LDS lawyer fights for religious rights of others

Church member chairs national commission

For as long as Michael K. Young can remember, he wanted to study law. He wanted to solve problems. He wanted to help shape society.

Michael Young,chairman of U.S. Commission Religious Freedom
Michael Young,chairman of U.S. Commission Religious Freedom

"You can do an enormous amount of good by structuring the social order of things," explained the dean of the George Washington University Law School.

Now the member of the McLean 1st Ward, McLean Virginia Stake, will have that opportunity as never before.

In September he was elected chairman of the U.S. Commission on International Religious Freedom.

The commission was created in 1999 by Congress to give independent recommendations about religious freedom issues worldwide. The nine-member commission has the responsibility to advise the White House, State Department and Congress on the ways in which the United States can advance religious liberties and fight religious persecution.

Brother Young said his LDS background and professional experience fueled his passion for the work.

A returned missionary who served in Japan, Brother Young was the Fuyo Professor of Japanese Law and Legal Institutions at the School of Law of Columbia University before joining George Washington Law School. He also served as director of the Center for Japanese Legal Studies, the Center for Korean Legal Studies and the Project on Religion, Rights and Religious Freedom at Columbia.

During the administration of former President George Bush, he served as ambassador for trade and environmental affairs, deputy under secretary for economic and agricultural affairs, and deputy legal adviser to the U.S. Department of State.

Brother Young said his membership in the Church, in which he has served as a stake president and is now a high councilor, has helped his professional life in two important ways.

First, he said, it has given him perspective.

"I have loved every job I have ever had. But at the end of the day what really matters to me is my family and the Church," he said.

After graduating from BYU in 1973 and Harvard Law School in 1976, he served as a law clerk to Chief Justice William H. Rehnquist of the U.S. Supreme Court.

One night after work Brother Young started playing ball with his 18-month-old son. "We were rolling that ball back and forth on the floor. It dawned on him that this was a game. I realized that however great my job was, that in the entire month I hadn't had as much fun at my job as I was having with my son. The Church gives you perspective; it helps you put first things first."

Second, he said, the Church gives its members values and goals that shape their professional activities.

"There are enormous numbers of opportunities at a lot of different levels to make a difference," he said. "You can make a difference in yourself, in your neighborhood, in your community, in your country, in the world. The key is do the best you can do, and to do it honorably, consistent with Church values."

He encouraged all Church members to look for opportunities to use their skills to make a difference — just as he hopes to do as chairman of the religious freedom commission.

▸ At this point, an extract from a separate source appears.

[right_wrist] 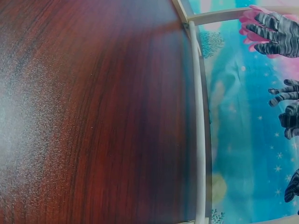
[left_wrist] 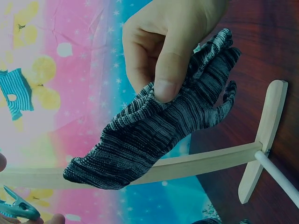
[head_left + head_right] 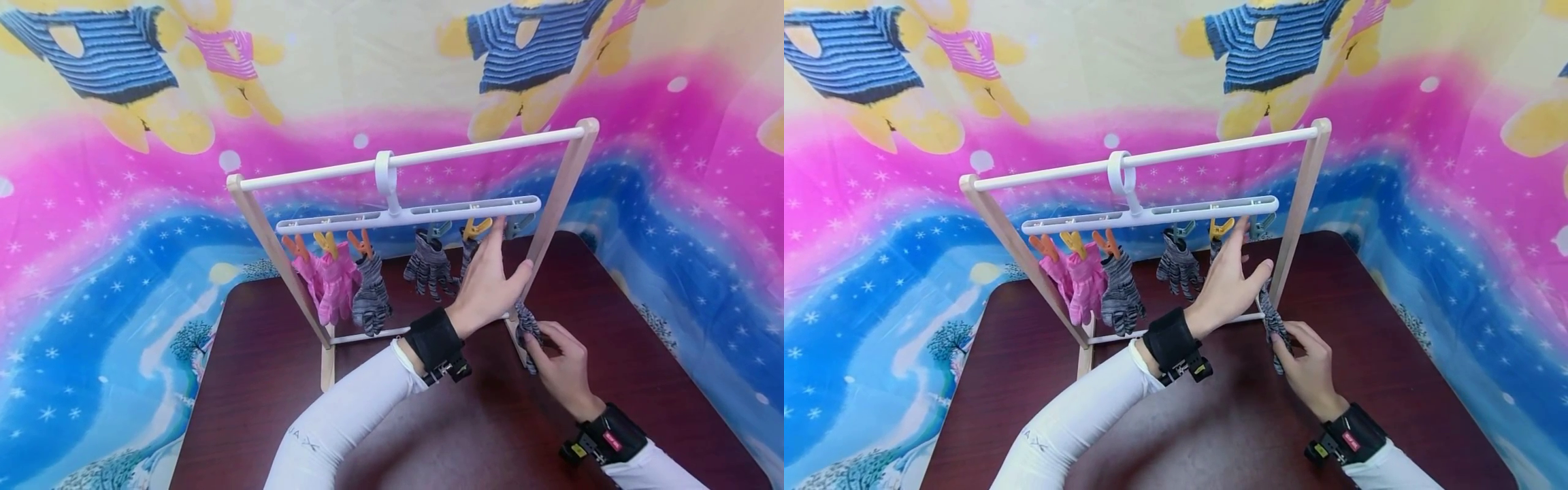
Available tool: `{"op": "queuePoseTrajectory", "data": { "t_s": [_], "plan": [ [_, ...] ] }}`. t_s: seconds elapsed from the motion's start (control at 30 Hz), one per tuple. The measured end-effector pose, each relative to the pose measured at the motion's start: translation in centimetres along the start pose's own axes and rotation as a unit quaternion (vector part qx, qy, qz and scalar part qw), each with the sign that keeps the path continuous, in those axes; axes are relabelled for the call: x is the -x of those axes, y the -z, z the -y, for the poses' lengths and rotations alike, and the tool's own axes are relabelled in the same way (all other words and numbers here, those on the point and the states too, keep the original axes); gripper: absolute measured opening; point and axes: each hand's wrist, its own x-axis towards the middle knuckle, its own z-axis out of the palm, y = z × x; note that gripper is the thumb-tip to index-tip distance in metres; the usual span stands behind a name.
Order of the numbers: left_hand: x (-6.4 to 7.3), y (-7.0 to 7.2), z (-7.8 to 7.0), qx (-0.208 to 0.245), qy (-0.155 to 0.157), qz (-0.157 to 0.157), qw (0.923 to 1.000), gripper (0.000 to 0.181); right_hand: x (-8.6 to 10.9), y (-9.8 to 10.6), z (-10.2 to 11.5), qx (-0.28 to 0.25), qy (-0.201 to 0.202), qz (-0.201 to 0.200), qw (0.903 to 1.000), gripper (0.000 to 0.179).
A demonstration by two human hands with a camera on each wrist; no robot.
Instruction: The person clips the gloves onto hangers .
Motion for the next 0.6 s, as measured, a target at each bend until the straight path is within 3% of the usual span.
{"op": "queuePoseTrajectory", "data": {
  "t_s": [0.6],
  "plan": [
    [-0.28, 0.21, -0.65, -0.036, -0.014, -0.01, 0.9992, 0.063, -0.18, -0.78, -0.89, -0.001, -0.009, -0.013, 0.9999, 0.024]
  ]
}}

As he looks across the world, he thinks about human rights. He thinks of the millions of people who suffer every day simply because they choose to worship their God. He thinks about people who want to change their religious beliefs.

He also doesn't forget Church history and the early members who died for his religion. Like him, many members of the commission belong to religions that, historically, have been persecuted.

"In many ways that is among our first concerns," he said. "[We are concerned] about people who are being killed and put in prison because of their beliefs."